Notre point de vue a suscité toutes sortes de réactions. Les banques sont beaucoup plus détestées qu’on ne le croit. Les gens s’écrient : qu’elles fassent faillite ! Pourquoi ne pas simplement les fermer ? Nationalisons-les, mettons-les en faillite ! On a vu une explosion de rage, y compris chez des industriels conservateurs et des hommes politiques qui, d’habitude, n’utilisent pas ce langage radical.

C’est facile de s’enrager sur cette question. Cependant, si cette banque s’effondre de façon incontrôlée, alors pour un grand nombre de gens, c’est l’épargne de toute une vie qui partira en fumée. On fera payer la majorité de la population, la précipitant dans la pauvreté et la misère. Je ne plaisante pas…
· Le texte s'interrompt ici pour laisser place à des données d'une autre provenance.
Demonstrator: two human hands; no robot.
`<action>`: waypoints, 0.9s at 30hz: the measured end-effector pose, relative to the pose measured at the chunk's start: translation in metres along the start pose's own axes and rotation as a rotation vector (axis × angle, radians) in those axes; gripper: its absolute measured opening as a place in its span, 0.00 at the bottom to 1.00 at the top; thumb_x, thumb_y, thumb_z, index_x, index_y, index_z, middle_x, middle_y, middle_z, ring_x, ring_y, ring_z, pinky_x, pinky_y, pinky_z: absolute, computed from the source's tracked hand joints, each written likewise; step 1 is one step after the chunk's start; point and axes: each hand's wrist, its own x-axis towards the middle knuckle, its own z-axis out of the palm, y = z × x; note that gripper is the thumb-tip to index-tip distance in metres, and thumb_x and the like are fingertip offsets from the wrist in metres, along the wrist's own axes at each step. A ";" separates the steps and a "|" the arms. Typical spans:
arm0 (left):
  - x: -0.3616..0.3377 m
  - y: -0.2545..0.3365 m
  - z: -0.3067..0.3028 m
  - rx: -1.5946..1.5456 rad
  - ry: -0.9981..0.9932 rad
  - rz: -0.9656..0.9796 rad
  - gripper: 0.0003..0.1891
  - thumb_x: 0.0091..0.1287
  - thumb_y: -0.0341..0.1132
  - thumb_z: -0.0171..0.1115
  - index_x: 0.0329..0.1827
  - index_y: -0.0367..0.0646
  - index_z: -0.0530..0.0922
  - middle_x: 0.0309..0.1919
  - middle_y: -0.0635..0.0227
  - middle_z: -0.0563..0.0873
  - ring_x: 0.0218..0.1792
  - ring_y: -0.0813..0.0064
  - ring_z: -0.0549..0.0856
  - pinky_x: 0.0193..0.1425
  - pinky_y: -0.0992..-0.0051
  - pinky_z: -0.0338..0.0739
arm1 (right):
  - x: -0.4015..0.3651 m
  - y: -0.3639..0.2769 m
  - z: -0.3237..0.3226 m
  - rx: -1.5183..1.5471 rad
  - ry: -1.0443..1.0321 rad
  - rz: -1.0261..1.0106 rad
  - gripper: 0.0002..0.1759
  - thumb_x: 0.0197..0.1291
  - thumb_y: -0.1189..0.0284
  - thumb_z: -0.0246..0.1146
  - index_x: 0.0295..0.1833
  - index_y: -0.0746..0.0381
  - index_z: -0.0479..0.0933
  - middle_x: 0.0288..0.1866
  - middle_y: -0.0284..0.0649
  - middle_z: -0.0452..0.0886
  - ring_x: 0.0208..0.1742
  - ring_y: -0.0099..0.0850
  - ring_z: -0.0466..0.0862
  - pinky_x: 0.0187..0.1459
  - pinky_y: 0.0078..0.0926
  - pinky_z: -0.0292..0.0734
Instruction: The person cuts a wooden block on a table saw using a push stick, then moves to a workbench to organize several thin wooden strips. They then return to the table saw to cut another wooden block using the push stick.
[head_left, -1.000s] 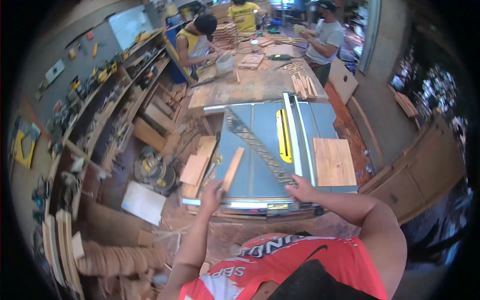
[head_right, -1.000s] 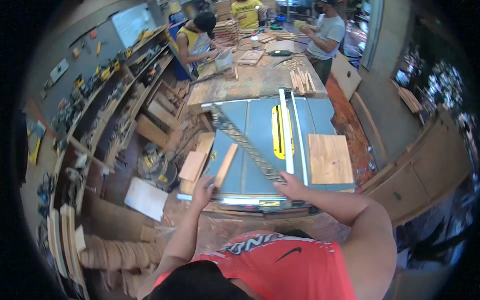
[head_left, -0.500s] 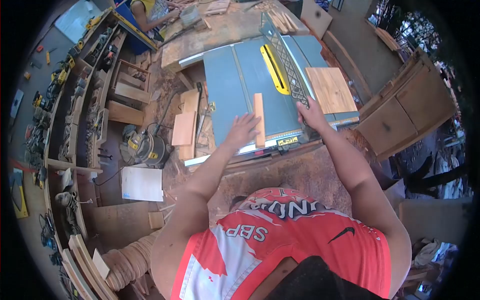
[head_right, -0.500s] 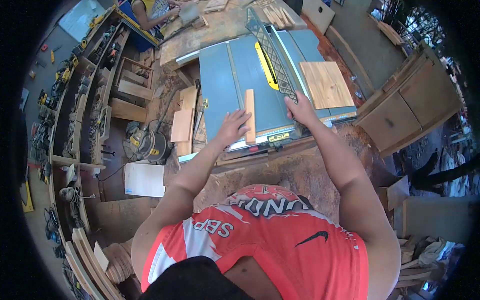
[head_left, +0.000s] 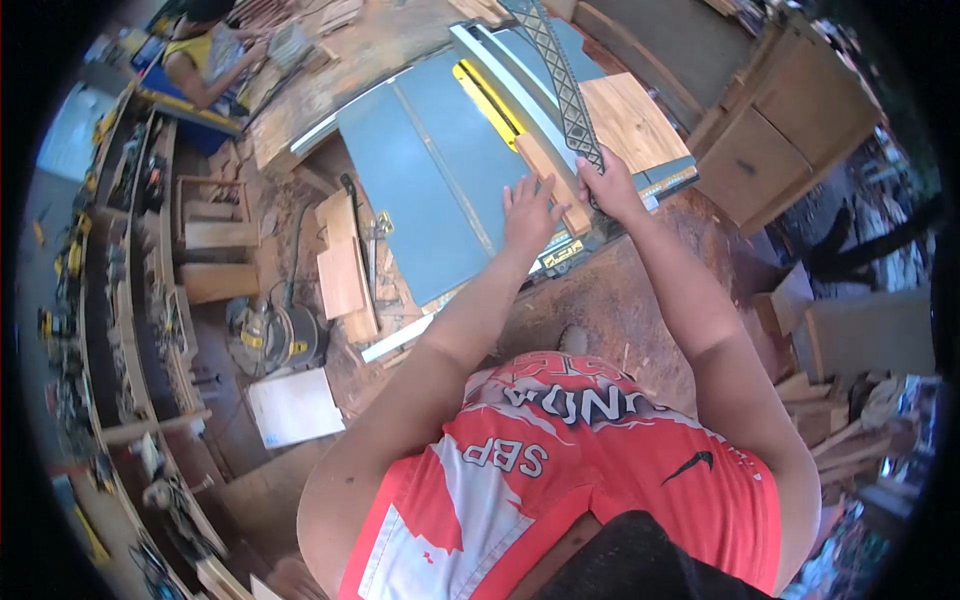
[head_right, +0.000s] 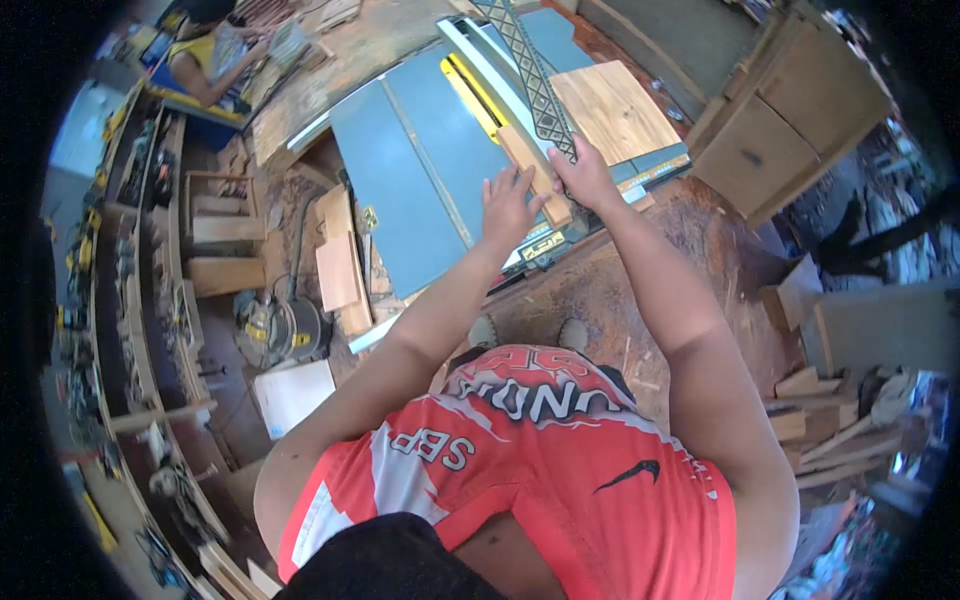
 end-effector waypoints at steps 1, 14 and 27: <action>0.000 0.000 -0.001 -0.015 -0.019 0.017 0.34 0.66 0.53 0.66 0.72 0.48 0.71 0.72 0.52 0.70 0.75 0.51 0.66 0.77 0.44 0.52 | 0.000 0.004 0.001 -0.007 0.025 0.015 0.13 0.71 0.64 0.60 0.47 0.65 0.73 0.23 0.34 0.78 0.20 0.23 0.78 0.25 0.25 0.74; 0.002 -0.018 -0.030 -0.038 -0.262 0.144 0.51 0.64 0.57 0.65 0.80 0.33 0.52 0.78 0.44 0.58 0.81 0.53 0.53 0.82 0.50 0.40 | 0.006 0.006 0.007 -0.097 0.119 0.020 0.10 0.71 0.68 0.59 0.44 0.64 0.73 0.20 0.33 0.76 0.18 0.23 0.78 0.21 0.25 0.71; -0.001 -0.016 -0.024 0.042 -0.177 0.173 0.49 0.64 0.58 0.66 0.79 0.35 0.56 0.77 0.46 0.61 0.80 0.54 0.58 0.81 0.50 0.47 | 0.003 0.008 0.003 0.009 0.011 -0.002 0.10 0.71 0.68 0.60 0.46 0.65 0.73 0.24 0.35 0.77 0.20 0.23 0.78 0.23 0.25 0.74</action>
Il ne suffit pas d’être « contre » quelque chose, même si les banques ont eu un comportement criminel à l’origine. Deutsche Bank dépense actuellement des milliards en amendes pour avoir truqué le taux d’intérêt de référence, le Libor. Elle doit se constituer des provisions pour anticiper le paiement d’amendes pour toute une série d’opérations illicites et douteuses pour lesquelles elle s’est fait épingler.

Il ne s’agit donc pas de « faire une faveur » à Deutsche Bank. Pas du tout ! La question qui se pose, c’est comment trouver un levier. Comment remettre de l’ordre dans tout cela avant que cela ne finisse dans le chaos.